The Consumer Financial Protection Bureau, which was created in 2010 to serve as a watchdog over credit cards, mortgages, payday loans, and other consumer financial products, announced Monday that it will start supervising the consumer reporting agencies. Those agencies collect information on consumers’ credit worthiness and are best-known for calculating credit scores, which often determine the availability and affordability of consumer loans.
Those scores and their related credit reports have long created headaches and confusion for consumers, who often find that their reports contain errors that can be hard to correct. Surveys suggest that many consumers falsely believe maintaining a credit card balance can help their credit score, when in reality it can hurt it. Many consumers also falsely believe that they have just one credit score or that they share a score with their spouse; each credit reporting agency generates its own scores, which are given to individuals, not couples.
In a speech in Detroit Monday, Consumer Financial Protection Bureau director Richard Cordray pointed out the importance of access to credit: The ability to take out loans makes it possible to get a college degree, buy a home, use a credit card, or buy a car, he said, adding that employers also increasing use scores to determine whether an applicant is eligible for a job.
“Whether you realize it or not, [credit agencies’] scorekeeping exerts a tremendous and growing influence over the ways and means of your financial life,” he said. That’s why the bureau chose to focus on the industry: The new supervision means that the bureau will have the authority to conduct on-site examinations of agencies to check whether they are complying with the law, to better understand the companies’ business models and practices, and to address practices that might be hurting consumers, Cordray said.
“These companies have never before been subject to any federal supervision program,” said Cordray.
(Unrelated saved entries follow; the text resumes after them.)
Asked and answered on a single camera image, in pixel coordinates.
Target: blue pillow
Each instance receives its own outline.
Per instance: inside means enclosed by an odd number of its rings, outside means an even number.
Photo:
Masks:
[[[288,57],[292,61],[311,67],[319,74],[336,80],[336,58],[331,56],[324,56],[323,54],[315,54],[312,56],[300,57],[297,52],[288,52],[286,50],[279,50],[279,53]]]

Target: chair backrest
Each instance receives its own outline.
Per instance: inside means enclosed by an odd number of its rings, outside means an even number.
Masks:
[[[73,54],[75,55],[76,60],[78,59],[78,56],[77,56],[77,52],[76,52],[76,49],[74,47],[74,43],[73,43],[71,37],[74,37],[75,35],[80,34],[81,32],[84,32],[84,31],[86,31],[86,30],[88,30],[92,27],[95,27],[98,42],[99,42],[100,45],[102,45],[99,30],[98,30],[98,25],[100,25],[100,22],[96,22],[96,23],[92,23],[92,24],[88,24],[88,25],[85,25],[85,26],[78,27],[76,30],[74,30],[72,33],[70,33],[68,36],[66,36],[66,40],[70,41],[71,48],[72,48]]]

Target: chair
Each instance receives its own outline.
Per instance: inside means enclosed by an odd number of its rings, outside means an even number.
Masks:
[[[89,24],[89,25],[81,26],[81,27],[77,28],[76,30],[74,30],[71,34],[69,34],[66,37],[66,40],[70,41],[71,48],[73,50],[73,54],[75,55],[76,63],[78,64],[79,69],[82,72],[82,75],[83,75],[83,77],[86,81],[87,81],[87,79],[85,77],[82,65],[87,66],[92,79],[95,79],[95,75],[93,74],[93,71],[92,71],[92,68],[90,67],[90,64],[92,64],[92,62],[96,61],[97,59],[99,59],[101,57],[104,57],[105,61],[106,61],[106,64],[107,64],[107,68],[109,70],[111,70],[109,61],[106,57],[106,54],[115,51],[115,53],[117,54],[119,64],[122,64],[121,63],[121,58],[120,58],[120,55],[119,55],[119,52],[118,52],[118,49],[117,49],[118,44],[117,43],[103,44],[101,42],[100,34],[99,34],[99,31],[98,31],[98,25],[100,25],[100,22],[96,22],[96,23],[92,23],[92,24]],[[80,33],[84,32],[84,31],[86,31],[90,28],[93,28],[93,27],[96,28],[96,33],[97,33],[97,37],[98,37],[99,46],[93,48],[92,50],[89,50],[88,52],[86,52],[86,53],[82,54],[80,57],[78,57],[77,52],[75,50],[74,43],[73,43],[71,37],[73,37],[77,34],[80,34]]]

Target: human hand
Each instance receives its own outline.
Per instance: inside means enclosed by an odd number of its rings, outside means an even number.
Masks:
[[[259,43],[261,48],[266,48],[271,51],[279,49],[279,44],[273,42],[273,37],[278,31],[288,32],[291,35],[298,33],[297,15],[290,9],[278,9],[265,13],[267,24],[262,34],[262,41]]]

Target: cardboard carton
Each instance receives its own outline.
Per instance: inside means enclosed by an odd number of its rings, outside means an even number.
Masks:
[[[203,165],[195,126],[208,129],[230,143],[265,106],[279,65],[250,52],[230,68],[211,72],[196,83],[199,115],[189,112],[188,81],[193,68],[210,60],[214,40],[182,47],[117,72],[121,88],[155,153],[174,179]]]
Now, they will be monitored just as big banks are monitored, he added.
It’s not yet clear exactly what this change will mean for consumers, but the change could have a similar effect to the one felt by the credit card industry after the 2009 Card Act. That law required credit card companies to use clearer language in credit card statements and to give consumers more warning before raising interest rates on cards. A survey by research and advocacy organization Demos found that the vast majority of cardholders said they noticed a difference and one-third said they’re paying their balances off faster as a result of the new information included on their statements.
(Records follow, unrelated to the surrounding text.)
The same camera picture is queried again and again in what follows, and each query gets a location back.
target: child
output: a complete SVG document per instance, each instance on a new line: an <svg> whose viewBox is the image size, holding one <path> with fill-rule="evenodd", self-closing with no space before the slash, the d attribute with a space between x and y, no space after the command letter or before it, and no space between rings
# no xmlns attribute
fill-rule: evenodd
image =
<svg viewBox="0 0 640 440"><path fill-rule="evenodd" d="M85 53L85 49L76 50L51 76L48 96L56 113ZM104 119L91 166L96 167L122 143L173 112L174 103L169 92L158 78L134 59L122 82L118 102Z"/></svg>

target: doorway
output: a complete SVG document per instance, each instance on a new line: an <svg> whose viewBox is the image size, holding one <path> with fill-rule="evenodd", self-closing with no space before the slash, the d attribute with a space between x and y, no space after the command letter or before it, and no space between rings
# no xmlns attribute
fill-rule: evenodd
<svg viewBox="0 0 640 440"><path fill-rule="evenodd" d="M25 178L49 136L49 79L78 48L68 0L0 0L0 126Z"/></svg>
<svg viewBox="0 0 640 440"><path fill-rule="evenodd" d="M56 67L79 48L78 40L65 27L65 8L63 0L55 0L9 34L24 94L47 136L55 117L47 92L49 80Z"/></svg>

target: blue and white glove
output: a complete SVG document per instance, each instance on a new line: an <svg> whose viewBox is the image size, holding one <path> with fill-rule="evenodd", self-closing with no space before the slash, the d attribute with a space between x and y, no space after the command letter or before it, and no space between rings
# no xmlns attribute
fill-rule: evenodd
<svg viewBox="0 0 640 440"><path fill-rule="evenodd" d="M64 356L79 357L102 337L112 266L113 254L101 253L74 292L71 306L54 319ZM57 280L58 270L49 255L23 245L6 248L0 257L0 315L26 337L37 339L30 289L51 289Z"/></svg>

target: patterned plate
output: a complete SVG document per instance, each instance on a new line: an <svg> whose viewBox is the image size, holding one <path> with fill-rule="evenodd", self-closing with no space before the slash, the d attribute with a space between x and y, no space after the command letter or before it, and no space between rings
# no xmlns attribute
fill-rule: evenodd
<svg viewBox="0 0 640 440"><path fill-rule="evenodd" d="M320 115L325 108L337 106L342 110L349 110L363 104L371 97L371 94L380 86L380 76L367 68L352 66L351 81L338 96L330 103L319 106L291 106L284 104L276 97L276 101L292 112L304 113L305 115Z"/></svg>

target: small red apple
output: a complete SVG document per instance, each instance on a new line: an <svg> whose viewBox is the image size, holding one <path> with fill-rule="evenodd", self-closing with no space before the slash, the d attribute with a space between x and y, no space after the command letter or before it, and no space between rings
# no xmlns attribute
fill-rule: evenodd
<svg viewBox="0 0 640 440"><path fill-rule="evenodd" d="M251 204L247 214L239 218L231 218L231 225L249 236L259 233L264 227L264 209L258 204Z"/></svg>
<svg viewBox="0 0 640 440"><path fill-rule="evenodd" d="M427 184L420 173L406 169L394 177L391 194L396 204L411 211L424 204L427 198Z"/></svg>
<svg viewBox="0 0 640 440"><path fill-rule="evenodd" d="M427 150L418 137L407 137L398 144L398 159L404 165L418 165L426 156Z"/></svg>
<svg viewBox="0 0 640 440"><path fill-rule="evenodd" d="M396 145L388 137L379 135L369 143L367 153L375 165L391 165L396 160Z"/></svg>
In the near-term, the Consumer Financial Protection Bureau will begin reviewing the largest credit bureaus’ operations and compliance systems and also require them to provide information and reports about their practices. The first examinations of bureaus are set to begin this fall. The three biggest bureaus, Experian, Equifax, and TransUnion, did not immediately respond to requests for their response to these new procedures.
In Detroit Monday, Cordray also reminded consumers to take advantage of their ability to check their credit reports for free once a year. Doing so can reveal “odd entries,” he said, which could be a sign of identity theft, as well as give consumers a chance to fix any errors on their report. To get your free annual credit report, visit AnnualCreditReport.com. While consumers generally have to pay to see their scores, obtaining a report is free once a year.
No one, said Cordray, cares as much about protecting your financial life as you do—so be sure to do what you can to monitor it.